One more day riding brought us to Dali new town where we decided to end our day early due to the rain. Not heavy but persistent enough to make us want to take shelter. Another hearty meal ordered by Six although I had to ask him to limit it to just three dishes and rice. Being a Muslim run restaurant we were lucky to have mutton on the menu instead of the usual pork, yum yum. Unfortunately I had been having a bit of a dodgy stomach the last few days and that night it came to a head, and a bottom. I spent most of the night in the bathroom and in the morning was so weak and dehydrated that Six insisted that I go to the hospital to see a doctor. Unsure of what time the doctors would be available he first went out to find a pharmacist and came back with four different medicines for upset stomach. Once we had chosen which one to take he called a taxi and took me to the hospital and translated everything to the doctor who decided to put me on four different drips for the next three hours or so. With me lying on the hospital bed, Six took up position in the bedside chair and oversaw my treatment, calling the nurse each time the drip bottle was nearing empty. And all of this while I caught up on the sleep that I had missed the night before.
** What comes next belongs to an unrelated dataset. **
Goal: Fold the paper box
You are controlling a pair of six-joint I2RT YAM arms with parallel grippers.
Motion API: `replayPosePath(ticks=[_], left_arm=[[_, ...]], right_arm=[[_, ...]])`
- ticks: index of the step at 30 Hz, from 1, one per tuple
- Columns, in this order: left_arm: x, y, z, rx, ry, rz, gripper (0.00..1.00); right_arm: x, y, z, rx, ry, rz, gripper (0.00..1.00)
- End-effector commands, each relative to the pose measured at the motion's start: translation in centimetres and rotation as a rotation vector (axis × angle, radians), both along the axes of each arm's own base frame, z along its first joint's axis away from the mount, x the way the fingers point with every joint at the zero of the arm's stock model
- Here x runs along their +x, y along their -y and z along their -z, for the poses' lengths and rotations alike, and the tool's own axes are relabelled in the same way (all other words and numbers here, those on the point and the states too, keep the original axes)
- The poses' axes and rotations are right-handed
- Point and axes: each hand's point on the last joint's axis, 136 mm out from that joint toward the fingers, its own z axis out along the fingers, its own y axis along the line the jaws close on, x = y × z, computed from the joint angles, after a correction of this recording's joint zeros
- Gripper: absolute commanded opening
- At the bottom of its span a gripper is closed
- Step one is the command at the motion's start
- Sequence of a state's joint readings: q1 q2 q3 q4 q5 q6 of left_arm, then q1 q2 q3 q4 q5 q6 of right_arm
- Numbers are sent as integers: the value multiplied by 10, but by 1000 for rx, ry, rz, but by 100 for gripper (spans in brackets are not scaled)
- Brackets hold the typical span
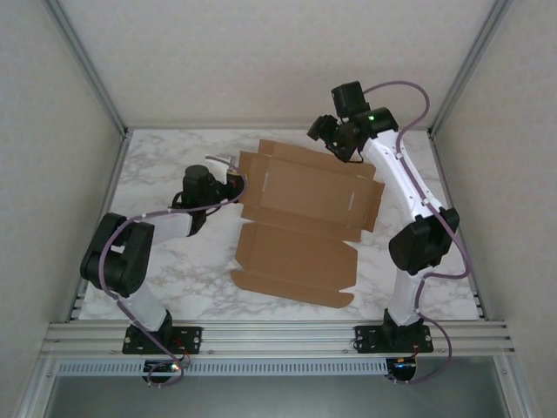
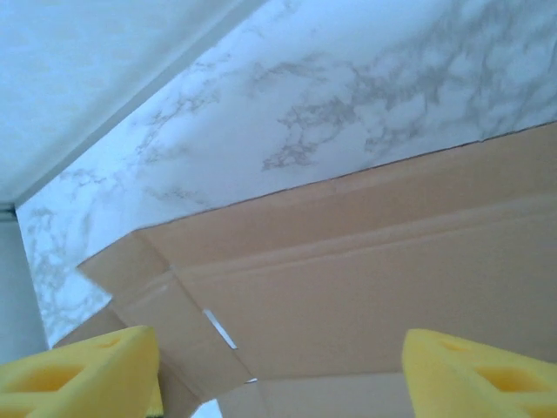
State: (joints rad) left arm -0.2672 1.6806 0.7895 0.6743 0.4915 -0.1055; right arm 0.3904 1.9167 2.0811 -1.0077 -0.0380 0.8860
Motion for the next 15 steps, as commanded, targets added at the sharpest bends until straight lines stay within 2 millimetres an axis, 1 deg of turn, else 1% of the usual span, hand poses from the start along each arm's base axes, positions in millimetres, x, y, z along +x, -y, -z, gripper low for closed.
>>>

Once discharged it was another taxi ride back to the hotel where I once again took up my position in my bed. Lots of fluid and rest did the trick and the next morning I was back to normal, or as normal as I ever am.
Chinese hospitality knows few boundaries. Six paid for all of the medicines, hospital fees, taxis and even the food and water he brought me while in the hospital. Refusing all attempts to repay him or to even find out the cost I was able to get in first when we had dinner that evening by insisting on paying the bill before the food was served. The restaurant owner thought I was very strange, but it was the only way that I could pay Six back without him insisting that I was his guest and he pays the bill.